LA is vying for Amazon’s new $5B campus

Retailer announced plans to build a second headquarters with 50k jobs

Sep.September 07, 2017 01:00 PM
Eric Garcetti, Amazon corporate headquarters (Getty Images)

Los Angeles is knocking on Amazon’s door hoping to deliver the e-commerce giant a brand new headquarters.

Amazon announced plans to spend up to $5 billion to construct and operate a second headquarters that would hold 50,000 employees, and L.A. plans to be a candidate.

“I can confirm we are planning to bid,” Alex Comisar, spokesperson for Mayor Eric Garcetti, told the Los Angeles Times.

The company is already taking proposals for the project from states and municipalities looking to add jobs.

 “We expect HQ2 to be a full equal to our Seattle headquarters,” Amazon CEO Jeff Bezos told the Wall Street Journal reported.

The retailer said it plans to build in a major metropolitan area, within 45 minutes of an airport, near quality universities and in locations with a population of over 1 million people. In the U.S., there are about 80 areas that fit the description, according to the Journal. Amazon is looking to target engineers and others in the tech sector.

The company employs about 200,000 people in the U.S., with about 130,000 people working in its warehouses.

Amazon already has a strong presence in and around the L.A. area. 
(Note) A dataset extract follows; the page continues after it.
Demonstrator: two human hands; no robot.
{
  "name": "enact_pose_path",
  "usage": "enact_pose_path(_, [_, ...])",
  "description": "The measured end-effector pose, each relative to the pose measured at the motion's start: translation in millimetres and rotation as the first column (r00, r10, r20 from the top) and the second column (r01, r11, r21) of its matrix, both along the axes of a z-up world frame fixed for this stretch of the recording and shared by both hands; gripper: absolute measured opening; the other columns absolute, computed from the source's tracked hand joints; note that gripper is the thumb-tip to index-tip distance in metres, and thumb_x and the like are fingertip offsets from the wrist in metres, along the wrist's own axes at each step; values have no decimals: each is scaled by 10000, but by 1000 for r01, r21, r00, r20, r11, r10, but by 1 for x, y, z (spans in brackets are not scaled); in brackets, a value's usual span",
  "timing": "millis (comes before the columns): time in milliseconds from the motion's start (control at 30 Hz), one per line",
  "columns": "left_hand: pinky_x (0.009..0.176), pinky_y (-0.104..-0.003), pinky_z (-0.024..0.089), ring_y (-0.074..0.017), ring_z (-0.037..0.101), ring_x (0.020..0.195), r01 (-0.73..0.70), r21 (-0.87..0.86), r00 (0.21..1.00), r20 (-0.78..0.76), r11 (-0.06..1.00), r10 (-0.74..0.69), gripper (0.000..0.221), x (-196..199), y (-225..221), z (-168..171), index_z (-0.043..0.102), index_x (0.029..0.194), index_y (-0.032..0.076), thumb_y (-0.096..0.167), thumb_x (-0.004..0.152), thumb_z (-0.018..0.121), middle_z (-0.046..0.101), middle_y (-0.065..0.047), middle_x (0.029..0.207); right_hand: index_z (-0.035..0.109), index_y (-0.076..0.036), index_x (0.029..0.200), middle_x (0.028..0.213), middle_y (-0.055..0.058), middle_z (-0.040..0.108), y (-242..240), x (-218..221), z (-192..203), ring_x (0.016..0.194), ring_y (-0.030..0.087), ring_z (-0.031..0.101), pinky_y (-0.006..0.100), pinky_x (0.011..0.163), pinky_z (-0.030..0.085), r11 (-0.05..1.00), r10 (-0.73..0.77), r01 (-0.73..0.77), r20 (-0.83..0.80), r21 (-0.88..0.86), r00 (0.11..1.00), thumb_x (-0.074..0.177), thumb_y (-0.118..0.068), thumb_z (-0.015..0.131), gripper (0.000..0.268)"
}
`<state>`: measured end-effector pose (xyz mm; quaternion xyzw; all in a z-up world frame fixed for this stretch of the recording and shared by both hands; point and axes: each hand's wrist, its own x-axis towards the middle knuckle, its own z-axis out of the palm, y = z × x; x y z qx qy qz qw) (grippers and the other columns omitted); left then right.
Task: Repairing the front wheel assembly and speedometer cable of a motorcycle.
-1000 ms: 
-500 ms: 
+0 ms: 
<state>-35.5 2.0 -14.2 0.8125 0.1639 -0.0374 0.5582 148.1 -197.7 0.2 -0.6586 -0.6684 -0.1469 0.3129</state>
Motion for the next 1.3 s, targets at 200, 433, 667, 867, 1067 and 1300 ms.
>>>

The company has five fulfillment centers located in the Inland Empire, and announced plans this year to build two new centers near Riverside, according to the L.A. Times. Amazon Studios, the retailer’s film and television arm, is also based in Santa Monica, and reportedly signed a lease at Culver Studios.

Bids for the second campus are due by Oct. 19, and the company expects a frenzy of proposals from states looking to boost employment.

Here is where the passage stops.